Use the project's actual commands. Typical sequence:

```bash
# 1) targeted test
pnpm test <target>
# 2) impacted suite
pnpm test
# 3) lint
pnpm lint
# 4) format check
pnpm format:check
```

If the repo uses different scripts, replace these with local equivalents and report exactly what ran.

## Rationalization Countermeasures

- "I will add tests later" -> stop and write current red test.
- "This is too small to test" -> write one minimal behavior test.
- "I already manually tested" -> manual runs do not replace executable regression tests.
- "I spent too long to delete pre-test code" -> sunk cost; restart from RED.

## Related Files

- `references/research-requirements.md`
- `references/tdd-memory-profile.md`
- `testing-anti-patterns.md`
- `rules/tdd.md`
- `templates/implementation-template.md`

## Research Basis

This skill is aligned with:

- Martin Fowler TDD (Dec 11, 2023)
- Kent Beck Canon TDD (Dec 11, 2023)
- Rafique & Misic meta-analysis, IEEE TSE DOI:10.1109/TSE.2012.28
- LLM4TDD (arXiv:2312.04687)
- Test-Driven Development for Code Generation (arXiv:2402.13521)
- Tests as Prompt (arXiv:2505.09027)
- SWE-Flow (arXiv:2506.09003)
- TDFlow (arXiv:2510.23761)
- Scaling TDD from Functions to Classes (arXiv:2602.03557)

## Memory Protocol

**Before starting:**
Read `.claude/context/memory/learnings.md`

**After completing:**

- New pattern -> `.claude/context/memory/learnings.md`
- Issue found -> `.claude/context/memory/issues.md`
- Decision made -> `.claude/context/memory/decisions.md`

Assume interruption: if it is not in memory, it did not happen.

Overview

This skill codifies Canon TDD for humans and AI agents to make production changes safely by driving work from failing tests. Follow short, repeatable cycles: add scenarios, write one runnable test, prove RED, implement the minimal GREEN change, optionally refactor, and repeat until the backlog is done. It’s optimized for JavaScript projects and AI-assisted code generation where tests serve as executable specifications.

How this skill works

Start by building a short prioritized scenario backlog. For each loop pick exactly one scenario and write a single runnable test that expresses the desired behavior. Run the narrow test to prove RED, implement the smallest possible change to make the test pass, re-run focused and impacted suites to prove GREEN, then refactor only while tests remain green.

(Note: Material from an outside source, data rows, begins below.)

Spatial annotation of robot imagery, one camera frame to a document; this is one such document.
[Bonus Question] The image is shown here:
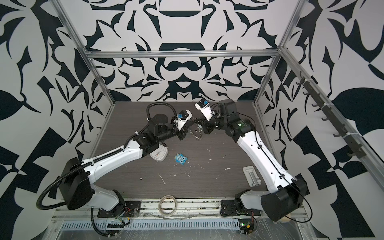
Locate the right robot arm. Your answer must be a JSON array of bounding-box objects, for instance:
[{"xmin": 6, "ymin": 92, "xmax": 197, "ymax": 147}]
[{"xmin": 195, "ymin": 98, "xmax": 308, "ymax": 222}]

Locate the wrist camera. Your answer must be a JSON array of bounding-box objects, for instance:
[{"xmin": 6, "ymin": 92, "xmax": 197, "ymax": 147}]
[
  {"xmin": 177, "ymin": 110, "xmax": 193, "ymax": 131},
  {"xmin": 195, "ymin": 98, "xmax": 215, "ymax": 121}
]

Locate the white door latch plate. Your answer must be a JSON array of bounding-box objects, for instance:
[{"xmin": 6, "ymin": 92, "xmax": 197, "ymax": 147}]
[{"xmin": 243, "ymin": 166, "xmax": 262, "ymax": 188}]

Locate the clear tape roll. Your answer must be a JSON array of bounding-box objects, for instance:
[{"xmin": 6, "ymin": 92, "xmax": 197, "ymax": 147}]
[{"xmin": 158, "ymin": 195, "xmax": 178, "ymax": 218}]

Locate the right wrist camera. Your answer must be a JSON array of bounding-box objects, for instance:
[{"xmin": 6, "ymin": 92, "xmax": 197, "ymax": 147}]
[{"xmin": 195, "ymin": 98, "xmax": 215, "ymax": 121}]

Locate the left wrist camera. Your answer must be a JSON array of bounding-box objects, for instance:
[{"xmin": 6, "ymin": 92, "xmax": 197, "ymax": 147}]
[{"xmin": 177, "ymin": 110, "xmax": 193, "ymax": 131}]

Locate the blue owl eraser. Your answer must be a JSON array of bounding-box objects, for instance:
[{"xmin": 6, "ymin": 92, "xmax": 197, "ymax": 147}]
[{"xmin": 174, "ymin": 154, "xmax": 188, "ymax": 166}]

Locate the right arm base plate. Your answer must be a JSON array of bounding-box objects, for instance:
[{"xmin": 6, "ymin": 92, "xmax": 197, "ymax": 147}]
[{"xmin": 220, "ymin": 200, "xmax": 262, "ymax": 217}]

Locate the left black corrugated cable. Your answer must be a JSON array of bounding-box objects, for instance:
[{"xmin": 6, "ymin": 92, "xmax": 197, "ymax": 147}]
[{"xmin": 35, "ymin": 101, "xmax": 178, "ymax": 238}]

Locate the white square clock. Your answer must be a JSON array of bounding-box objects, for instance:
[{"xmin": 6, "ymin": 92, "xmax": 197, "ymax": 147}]
[{"xmin": 150, "ymin": 145, "xmax": 169, "ymax": 162}]

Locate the black wall hook rack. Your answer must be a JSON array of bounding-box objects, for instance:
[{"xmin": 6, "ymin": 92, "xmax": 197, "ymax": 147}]
[{"xmin": 298, "ymin": 72, "xmax": 367, "ymax": 159}]

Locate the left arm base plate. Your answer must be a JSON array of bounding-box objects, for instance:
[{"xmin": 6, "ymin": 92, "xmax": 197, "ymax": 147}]
[{"xmin": 97, "ymin": 201, "xmax": 142, "ymax": 218}]

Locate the white cable duct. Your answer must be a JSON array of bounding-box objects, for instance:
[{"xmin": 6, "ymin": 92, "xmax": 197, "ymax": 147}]
[{"xmin": 59, "ymin": 218, "xmax": 241, "ymax": 231}]

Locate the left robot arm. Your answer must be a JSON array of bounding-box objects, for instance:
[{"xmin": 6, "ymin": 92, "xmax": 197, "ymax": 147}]
[{"xmin": 59, "ymin": 111, "xmax": 194, "ymax": 214}]

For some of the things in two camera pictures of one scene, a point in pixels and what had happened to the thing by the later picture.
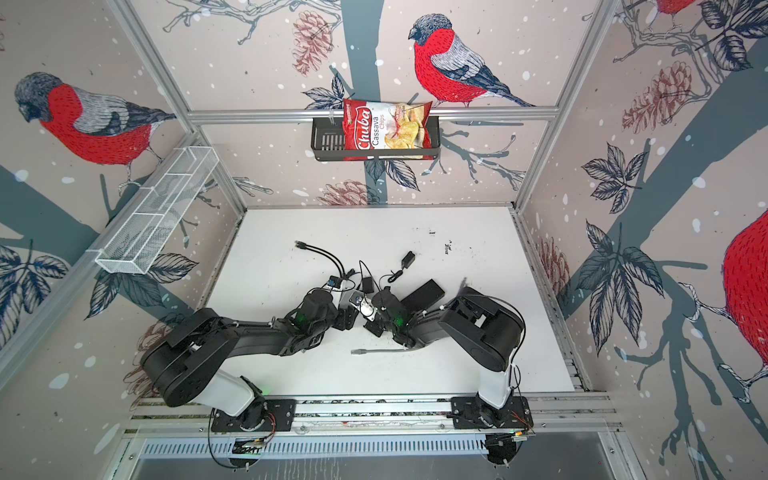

AI guidance is constrained by guardrails: tests are the authoritative context, repair attempts are bounded, and anti-test-hacking checks validate intent.

When to use it

Implementing new features with verifiable behavior
Fixing bugs where regression safety is required
Making behavior changes that need precise specs
Repository-scale edits driven by tests
AI-assisted code generation where tests double as prompts

Best practices

Keep the scenario backlog short and ordered by risk, not convenience
One behavior per cycle: one scenario, one runnable test
Favor real collaborators; mock only external boundaries
Record RED and GREEN evidence (command + failing/passing summary) for traceability
Bound repair loops (e.g., max 3 attempts) and add negative tests for bug fixes
Refactor only when tests are green and re-run the same focused test set

Example use cases

Add a new API endpoint: create a failing integration test, implement minimal handler, prove green, then refactor
Fix a regression: write a negative test reproducing the bug, implement the smallest patch, ensure no other tests break
Repository-wide patching: decompose by failing test clusters and iterate one cluster per loop
Class-level synthesis: derive method order, write public method tests one at a time, implement minimal method code

FAQ

What if I already wrote code before tests?

Discard or revert the production change and restart the loop from a failing test. The iron law is no production code without a failing test first.

How many repair attempts are allowed per scenario?

Use a bounded loop — typically three repair attempts. If unresolved, redesign the scenario or split it into smaller behaviors.